■ **Input data**
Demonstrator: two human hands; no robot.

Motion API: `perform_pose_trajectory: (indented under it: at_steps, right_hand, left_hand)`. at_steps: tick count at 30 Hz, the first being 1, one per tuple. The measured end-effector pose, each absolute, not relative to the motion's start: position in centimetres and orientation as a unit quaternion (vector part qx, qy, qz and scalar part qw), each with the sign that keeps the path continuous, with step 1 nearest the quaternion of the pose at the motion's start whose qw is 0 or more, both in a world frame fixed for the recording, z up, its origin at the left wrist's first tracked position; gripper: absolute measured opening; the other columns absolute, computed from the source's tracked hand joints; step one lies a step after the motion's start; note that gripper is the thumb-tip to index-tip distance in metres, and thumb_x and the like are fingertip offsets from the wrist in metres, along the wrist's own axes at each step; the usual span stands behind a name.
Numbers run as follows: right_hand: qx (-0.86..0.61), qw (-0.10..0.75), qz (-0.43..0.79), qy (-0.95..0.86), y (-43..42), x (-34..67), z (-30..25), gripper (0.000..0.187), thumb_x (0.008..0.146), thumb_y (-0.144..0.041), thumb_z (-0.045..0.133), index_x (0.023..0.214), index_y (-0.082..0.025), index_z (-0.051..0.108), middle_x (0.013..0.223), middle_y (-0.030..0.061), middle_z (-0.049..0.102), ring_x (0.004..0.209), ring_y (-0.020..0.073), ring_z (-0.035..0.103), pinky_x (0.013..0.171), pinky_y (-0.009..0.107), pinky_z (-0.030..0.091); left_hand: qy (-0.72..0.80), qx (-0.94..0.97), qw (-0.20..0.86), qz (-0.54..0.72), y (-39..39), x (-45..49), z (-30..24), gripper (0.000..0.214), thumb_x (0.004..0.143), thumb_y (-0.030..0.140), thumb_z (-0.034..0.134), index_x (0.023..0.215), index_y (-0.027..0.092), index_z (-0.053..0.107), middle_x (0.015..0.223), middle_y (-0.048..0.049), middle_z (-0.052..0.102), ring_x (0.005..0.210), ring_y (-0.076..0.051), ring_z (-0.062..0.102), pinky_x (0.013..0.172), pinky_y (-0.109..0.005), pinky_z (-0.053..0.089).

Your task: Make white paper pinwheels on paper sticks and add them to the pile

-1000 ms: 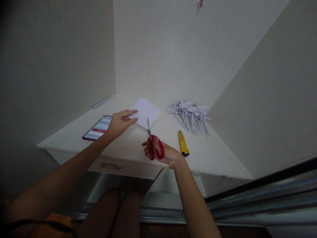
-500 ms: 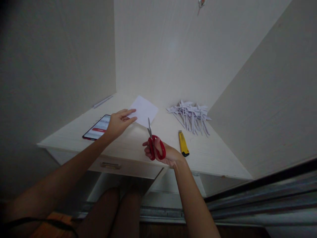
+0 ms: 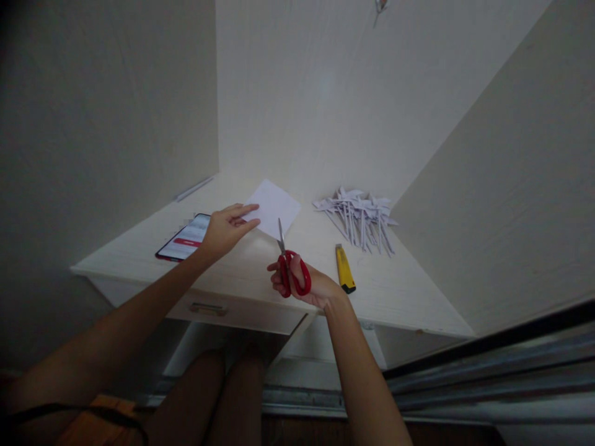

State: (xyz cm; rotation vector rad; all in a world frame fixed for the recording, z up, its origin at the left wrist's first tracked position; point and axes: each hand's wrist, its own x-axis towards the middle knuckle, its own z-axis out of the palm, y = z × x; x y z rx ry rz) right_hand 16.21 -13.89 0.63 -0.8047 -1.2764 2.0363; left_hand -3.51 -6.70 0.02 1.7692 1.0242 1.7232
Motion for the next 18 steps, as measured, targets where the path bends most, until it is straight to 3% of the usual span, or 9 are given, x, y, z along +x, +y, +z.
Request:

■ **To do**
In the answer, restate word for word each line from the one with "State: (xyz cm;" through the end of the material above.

■ **Answer space**
State: (xyz cm; rotation vector rad; all in a world frame fixed for the recording, z up, its origin at the left wrist's first tracked position; point and axes: each hand's wrist, its own x-axis towards the middle knuckle, its own z-axis out of the palm, y = z × x; x y z rx ry rz) right_hand 16.21 -13.89 0.63 -0.8047 -1.2764 2.0363; left_hand -3.51 -6.70 0.02 1.7692 1.0242 1.7232
Motion for the next 18 steps, as measured, targets where the path bends most, until it is straight to 3% of the usual span, or 9 are given, x, y, z along +x, +y, +z.
Request:

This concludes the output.